Your instructions → Starting at the first line of the material below and stopping after the line that includes "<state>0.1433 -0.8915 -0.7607", write the lines out again exactly. Drop any pictures.

Raw data →
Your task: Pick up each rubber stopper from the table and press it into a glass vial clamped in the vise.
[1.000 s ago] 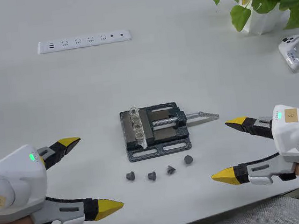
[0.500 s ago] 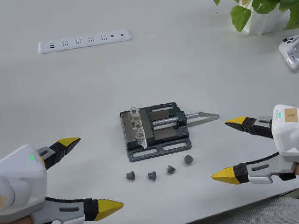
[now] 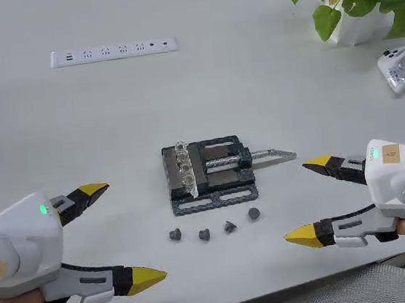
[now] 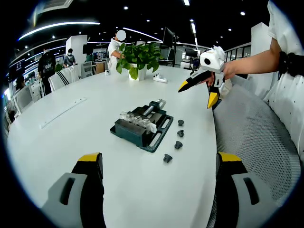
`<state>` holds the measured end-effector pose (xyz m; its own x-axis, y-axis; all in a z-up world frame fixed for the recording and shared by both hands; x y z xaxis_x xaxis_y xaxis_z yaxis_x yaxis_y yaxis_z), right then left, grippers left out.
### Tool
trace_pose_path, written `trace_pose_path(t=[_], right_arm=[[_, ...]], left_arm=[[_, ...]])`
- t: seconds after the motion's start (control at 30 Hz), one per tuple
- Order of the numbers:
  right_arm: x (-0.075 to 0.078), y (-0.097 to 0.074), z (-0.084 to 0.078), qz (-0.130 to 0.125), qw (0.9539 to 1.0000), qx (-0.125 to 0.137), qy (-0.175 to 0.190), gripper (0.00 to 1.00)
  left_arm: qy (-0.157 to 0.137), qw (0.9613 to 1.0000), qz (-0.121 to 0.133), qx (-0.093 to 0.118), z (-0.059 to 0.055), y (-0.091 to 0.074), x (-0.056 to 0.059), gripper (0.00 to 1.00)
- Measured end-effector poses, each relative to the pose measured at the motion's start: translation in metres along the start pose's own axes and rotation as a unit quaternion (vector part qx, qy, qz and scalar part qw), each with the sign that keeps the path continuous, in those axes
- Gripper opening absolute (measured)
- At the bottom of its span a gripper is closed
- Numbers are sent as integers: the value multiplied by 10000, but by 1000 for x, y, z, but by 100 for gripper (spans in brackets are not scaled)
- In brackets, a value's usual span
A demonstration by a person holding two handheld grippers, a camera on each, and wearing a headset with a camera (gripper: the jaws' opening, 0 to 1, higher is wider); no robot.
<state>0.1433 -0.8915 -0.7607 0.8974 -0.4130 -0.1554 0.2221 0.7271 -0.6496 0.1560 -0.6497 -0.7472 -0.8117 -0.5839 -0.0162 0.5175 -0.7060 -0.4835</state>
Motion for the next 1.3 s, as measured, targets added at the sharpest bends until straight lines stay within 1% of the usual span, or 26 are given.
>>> trace_pose_path(t=[0.23,0.4,0.5,0.63,0.7,0.8,0.83,0.97,1.1,1.3], right_arm=[[-3,6,10,125,9995,-195,-195,73],[-2,12,17,265,9983,-357,-371,69],[-3,17,19,388,9963,-556,-529,67],[-3,22,21,512,9940,-732,-628,63],[-3,25,23,575,9923,-826,-723,61],[-3,28,22,679,9892,-1044,-774,55],[-2,29,21,702,9876,-1160,-790,53],[-2,35,22,794,9835,-1364,-881,47],[-2,41,20,903,9779,-1593,-1005,42],[-1,49,13,988,9689,-1956,-1151,31]], left_arm=[[-12,10000,6,26,0,-1,2,99],[-13,10000,1,37,-1,-1,4,99],[-21,10000,-12,37,-1,0,6,99],[-26,10000,-13,60,-1,0,6,99],[-50,9999,-17,94,1,1,6,99],[-50,9999,-23,111,1,2,5,99],[-62,9999,-28,122,1,3,5,99],[-71,9999,-37,131,1,4,4,99],[-89,9998,-42,159,3,5,4,99],[-115,9998,-54,176,4,5,5,98]])
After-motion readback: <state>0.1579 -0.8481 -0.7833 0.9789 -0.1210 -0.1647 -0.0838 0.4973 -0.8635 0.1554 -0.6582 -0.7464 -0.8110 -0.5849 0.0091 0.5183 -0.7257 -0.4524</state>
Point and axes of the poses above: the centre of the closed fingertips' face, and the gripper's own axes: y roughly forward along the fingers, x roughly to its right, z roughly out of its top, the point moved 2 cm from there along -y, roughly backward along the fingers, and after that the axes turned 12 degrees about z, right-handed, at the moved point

Response area →
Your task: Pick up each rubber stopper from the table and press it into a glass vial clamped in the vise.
[1.000 s ago] 
[0.500 s ago] 
[now] 
[now] 
`<state>` holds the measured end-effector pose (xyz m; its own x-axis, y-axis; all in a z-up world frame fixed for the recording and shared by both hands; x y z xaxis_x xaxis_y xaxis_z yaxis_x yaxis_y yaxis_z), right then left, grippers left out.
### Tool
trace_pose_path, written `trace_pose_path(t=[_], right_arm=[[_, ...]], left_arm=[[_, ...]])`
- t: seconds after the motion's start (control at 30 Hz), one per tuple
- Order of the numbers:
  right_arm: x (-0.075 to 0.078), y (-0.097 to 0.074), z (-0.084 to 0.078), qz (-0.130 to 0.125), qw (0.9539 to 1.0000), qx (-0.125 to 0.137), qy (-0.175 to 0.190), gripper (0.00 to 1.00)
  left_arm: qy (-0.157 to 0.137), qw (0.9613 to 1.0000), qz (-0.121 to 0.133), qx (-0.093 to 0.118), z (-0.059 to 0.055), y (-0.091 to 0.074), x (-0.056 to 0.059), gripper (0.00 to 1.00)
- Measured end-effector poses, each relative to the pose measured at the motion's start: translation in metres along the start pose's own axes and rotation as a unit quaternion (vector part qx, qy, qz and scalar part qw), each with the sign that keeps the path continuous, in those axes
- Gripper opening absolute (measured)
- At the bottom of its span a gripper is closed
- Numbers are sent as integers: the value multiplied by 10000, but by 1000 for x, y, z, but by 100 for gripper (spans in brackets are not scaled)
- In brackets, a value's usual span
A demonstration by a person holding two handheld grippers, a camera on each, and wearing a headset with a camera (gripper: the jaws' opening, 0 to 1, higher is wider); no robot.
<state>0.1433 -0.8915 -0.7607 0.8974 -0.4130 -0.1554 0.2221 0.7271 -0.6496 0.1560 -0.6497 -0.7472 -0.8117 -0.5839 -0.0162 0.5175 -0.7060 -0.4835</state>

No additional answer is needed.